+++ TASK INPUTS
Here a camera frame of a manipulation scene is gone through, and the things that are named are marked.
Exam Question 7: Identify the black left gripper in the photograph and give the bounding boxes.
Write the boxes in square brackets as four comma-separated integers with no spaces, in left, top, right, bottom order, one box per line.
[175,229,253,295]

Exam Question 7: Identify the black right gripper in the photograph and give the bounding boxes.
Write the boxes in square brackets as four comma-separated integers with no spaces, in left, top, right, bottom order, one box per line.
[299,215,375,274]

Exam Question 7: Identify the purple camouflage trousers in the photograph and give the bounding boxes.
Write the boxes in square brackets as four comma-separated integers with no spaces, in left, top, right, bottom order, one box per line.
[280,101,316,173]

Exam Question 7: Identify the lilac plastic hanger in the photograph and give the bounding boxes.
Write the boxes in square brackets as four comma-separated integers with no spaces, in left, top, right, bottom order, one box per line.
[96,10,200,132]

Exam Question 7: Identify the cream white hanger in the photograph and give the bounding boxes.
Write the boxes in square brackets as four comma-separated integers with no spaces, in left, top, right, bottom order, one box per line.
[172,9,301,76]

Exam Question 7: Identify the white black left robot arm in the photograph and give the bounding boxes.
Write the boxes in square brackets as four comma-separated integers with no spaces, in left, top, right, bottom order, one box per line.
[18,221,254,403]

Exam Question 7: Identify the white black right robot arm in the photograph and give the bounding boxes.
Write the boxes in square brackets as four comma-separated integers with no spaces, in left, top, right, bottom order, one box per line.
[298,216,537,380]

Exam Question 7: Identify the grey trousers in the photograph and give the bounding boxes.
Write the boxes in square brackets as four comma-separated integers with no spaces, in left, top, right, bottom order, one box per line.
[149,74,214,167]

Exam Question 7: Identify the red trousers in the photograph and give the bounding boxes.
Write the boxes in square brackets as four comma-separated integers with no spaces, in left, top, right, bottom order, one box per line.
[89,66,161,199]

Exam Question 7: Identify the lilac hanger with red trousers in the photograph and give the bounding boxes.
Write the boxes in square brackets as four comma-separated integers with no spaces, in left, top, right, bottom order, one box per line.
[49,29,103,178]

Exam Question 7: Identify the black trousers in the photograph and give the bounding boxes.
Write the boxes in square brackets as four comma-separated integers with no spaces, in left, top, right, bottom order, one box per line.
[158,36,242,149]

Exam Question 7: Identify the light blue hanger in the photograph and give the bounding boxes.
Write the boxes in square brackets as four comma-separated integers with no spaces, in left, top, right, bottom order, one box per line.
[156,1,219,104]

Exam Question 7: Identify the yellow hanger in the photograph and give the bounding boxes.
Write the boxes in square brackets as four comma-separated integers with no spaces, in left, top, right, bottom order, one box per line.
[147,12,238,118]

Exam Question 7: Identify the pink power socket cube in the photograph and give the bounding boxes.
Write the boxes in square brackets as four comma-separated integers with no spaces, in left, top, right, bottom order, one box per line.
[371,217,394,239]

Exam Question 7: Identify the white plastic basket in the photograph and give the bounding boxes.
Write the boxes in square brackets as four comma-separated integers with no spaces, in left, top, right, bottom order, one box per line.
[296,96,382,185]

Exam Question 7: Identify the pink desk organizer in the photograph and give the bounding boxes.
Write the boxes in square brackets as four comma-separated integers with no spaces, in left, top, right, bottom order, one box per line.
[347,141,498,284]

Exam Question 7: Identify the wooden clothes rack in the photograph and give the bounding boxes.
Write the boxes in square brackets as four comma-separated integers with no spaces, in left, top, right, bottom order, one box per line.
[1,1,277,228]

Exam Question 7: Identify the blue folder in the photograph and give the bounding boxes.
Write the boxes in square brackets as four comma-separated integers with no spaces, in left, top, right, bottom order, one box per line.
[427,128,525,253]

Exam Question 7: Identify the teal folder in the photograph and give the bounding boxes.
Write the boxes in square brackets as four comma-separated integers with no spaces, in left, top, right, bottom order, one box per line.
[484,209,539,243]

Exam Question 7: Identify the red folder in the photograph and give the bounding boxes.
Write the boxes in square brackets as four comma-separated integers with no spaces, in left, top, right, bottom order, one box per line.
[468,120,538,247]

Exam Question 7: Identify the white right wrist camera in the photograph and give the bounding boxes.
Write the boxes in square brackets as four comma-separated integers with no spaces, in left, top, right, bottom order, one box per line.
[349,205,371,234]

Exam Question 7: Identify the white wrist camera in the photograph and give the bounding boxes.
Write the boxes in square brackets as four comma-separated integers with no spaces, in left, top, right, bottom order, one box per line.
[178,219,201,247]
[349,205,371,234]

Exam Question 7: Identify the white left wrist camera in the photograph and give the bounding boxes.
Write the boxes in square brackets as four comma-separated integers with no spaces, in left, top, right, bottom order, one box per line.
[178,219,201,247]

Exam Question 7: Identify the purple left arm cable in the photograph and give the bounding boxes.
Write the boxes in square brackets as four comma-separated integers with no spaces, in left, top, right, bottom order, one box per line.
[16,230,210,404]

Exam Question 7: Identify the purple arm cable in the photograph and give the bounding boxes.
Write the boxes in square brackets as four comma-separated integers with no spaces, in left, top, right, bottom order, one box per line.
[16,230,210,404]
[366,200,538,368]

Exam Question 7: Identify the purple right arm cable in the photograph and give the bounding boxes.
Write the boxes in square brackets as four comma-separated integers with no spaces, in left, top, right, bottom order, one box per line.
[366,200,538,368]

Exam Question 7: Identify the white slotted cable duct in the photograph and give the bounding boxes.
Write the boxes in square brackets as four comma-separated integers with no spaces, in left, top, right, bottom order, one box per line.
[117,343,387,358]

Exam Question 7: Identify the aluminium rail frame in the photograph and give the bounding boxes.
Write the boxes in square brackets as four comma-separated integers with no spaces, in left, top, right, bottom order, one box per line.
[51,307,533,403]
++++++
(WORK INSTRUCTIONS):
Repeat each record exactly. Omit nothing.

(EXPECTED ANSWER):
Here a camera frame of a manipulation scene is gone through, and the things that are named are marked.
Exam Question 7: Identify the black left gripper in the photograph and give the bounding boxes.
Write the boxes in square brackets as four comma-separated integers with no spaces, in left, top, right, bottom order, one box per line.
[175,229,253,295]

Exam Question 7: Identify the black right gripper in the photograph and give the bounding boxes.
Write the boxes in square brackets as four comma-separated integers with no spaces, in left, top, right, bottom order, one box per line.
[299,215,375,274]

Exam Question 7: Identify the purple camouflage trousers in the photograph and give the bounding boxes.
Write the boxes in square brackets as four comma-separated integers with no spaces, in left, top, right, bottom order, one box per line.
[280,101,316,173]

Exam Question 7: Identify the lilac plastic hanger in the photograph and give the bounding boxes.
Write the boxes in square brackets as four comma-separated integers with no spaces, in left, top, right, bottom order, one box per line.
[96,10,200,132]

Exam Question 7: Identify the cream white hanger in the photograph and give the bounding boxes.
Write the boxes in square brackets as four comma-separated integers with no spaces, in left, top, right, bottom order, one box per line.
[172,9,301,76]

Exam Question 7: Identify the white black left robot arm in the photograph and give the bounding boxes.
Write the boxes in square brackets as four comma-separated integers with no spaces, in left, top, right, bottom order, one box per line.
[18,221,254,403]

Exam Question 7: Identify the white black right robot arm in the photograph and give the bounding boxes.
Write the boxes in square brackets as four comma-separated integers with no spaces, in left, top, right, bottom order, one box per line.
[298,216,537,380]

Exam Question 7: Identify the grey trousers in the photograph and give the bounding boxes.
Write the boxes in square brackets as four comma-separated integers with no spaces, in left, top, right, bottom order, one box per line.
[149,74,214,167]

Exam Question 7: Identify the red trousers in the photograph and give the bounding boxes.
Write the boxes in square brackets as four comma-separated integers with no spaces, in left, top, right, bottom order, one box per line.
[89,66,161,199]

Exam Question 7: Identify the lilac hanger with red trousers in the photograph and give the bounding boxes.
Write the boxes in square brackets as four comma-separated integers with no spaces, in left, top, right, bottom order, one box per line.
[49,29,103,178]

Exam Question 7: Identify the black trousers in the photograph and give the bounding boxes.
Write the boxes in square brackets as four comma-separated integers with no spaces, in left, top, right, bottom order, one box per line.
[158,36,242,149]

Exam Question 7: Identify the light blue hanger in the photograph and give the bounding boxes.
Write the boxes in square brackets as four comma-separated integers with no spaces, in left, top, right, bottom order, one box per line.
[156,1,219,104]

Exam Question 7: Identify the yellow hanger in the photograph and give the bounding boxes.
Write the boxes in square brackets as four comma-separated integers with no spaces, in left, top, right, bottom order, one box per line.
[147,12,238,118]

Exam Question 7: Identify the pink power socket cube in the photograph and give the bounding boxes.
Write the boxes in square brackets as four comma-separated integers with no spaces, in left, top, right, bottom order, one box per line.
[371,217,394,239]

Exam Question 7: Identify the white plastic basket in the photograph and give the bounding boxes.
Write the boxes in square brackets as four comma-separated integers with no spaces, in left, top, right, bottom order, one box per line.
[296,96,382,185]

Exam Question 7: Identify the pink desk organizer in the photograph and give the bounding boxes.
Write the boxes in square brackets as four comma-separated integers with no spaces, in left, top, right, bottom order, one box per line.
[347,141,498,284]

Exam Question 7: Identify the wooden clothes rack in the photograph and give the bounding boxes.
Write the boxes in square brackets as four comma-separated integers with no spaces, in left, top, right, bottom order, one box per line.
[1,1,277,228]

Exam Question 7: Identify the blue folder in the photograph and give the bounding boxes.
Write the boxes in square brackets as four comma-separated integers with no spaces, in left, top, right, bottom order, one box per line.
[427,128,525,253]

Exam Question 7: Identify the teal folder in the photograph and give the bounding boxes.
Write the boxes in square brackets as four comma-separated integers with no spaces, in left, top, right, bottom order, one box per line.
[484,209,539,243]

Exam Question 7: Identify the red folder in the photograph and give the bounding boxes.
Write the boxes in square brackets as four comma-separated integers with no spaces, in left, top, right, bottom order, one box per line.
[468,120,538,247]

Exam Question 7: Identify the white right wrist camera in the photograph and give the bounding boxes.
Write the boxes in square brackets as four comma-separated integers with no spaces, in left, top, right, bottom order, one box per line.
[349,205,371,234]

Exam Question 7: Identify the white wrist camera in the photograph and give the bounding boxes.
Write the boxes in square brackets as four comma-separated integers with no spaces, in left, top, right, bottom order, one box per line.
[178,219,201,247]
[349,205,371,234]

Exam Question 7: Identify the white left wrist camera in the photograph and give the bounding boxes.
Write the boxes in square brackets as four comma-separated integers with no spaces, in left, top, right, bottom order, one box per line.
[178,219,201,247]

Exam Question 7: Identify the purple left arm cable in the photograph and give the bounding boxes.
Write the boxes in square brackets as four comma-separated integers with no spaces, in left, top, right, bottom order, one box per line.
[16,230,210,404]

Exam Question 7: Identify the purple arm cable in the photograph and give the bounding boxes.
Write the boxes in square brackets as four comma-separated integers with no spaces, in left, top, right, bottom order, one box per line.
[16,230,210,404]
[366,200,538,368]

Exam Question 7: Identify the purple right arm cable in the photograph and give the bounding boxes.
Write the boxes in square brackets as four comma-separated integers with no spaces, in left, top, right, bottom order, one box per line.
[366,200,538,368]

Exam Question 7: Identify the white slotted cable duct in the photograph and give the bounding boxes.
Write the boxes in square brackets as four comma-separated integers with no spaces, in left, top, right, bottom order, one box per line.
[117,343,387,358]

Exam Question 7: Identify the aluminium rail frame in the photograph and give the bounding boxes.
Write the boxes in square brackets as four comma-separated integers with no spaces, in left, top, right, bottom order, one box per line.
[51,307,533,403]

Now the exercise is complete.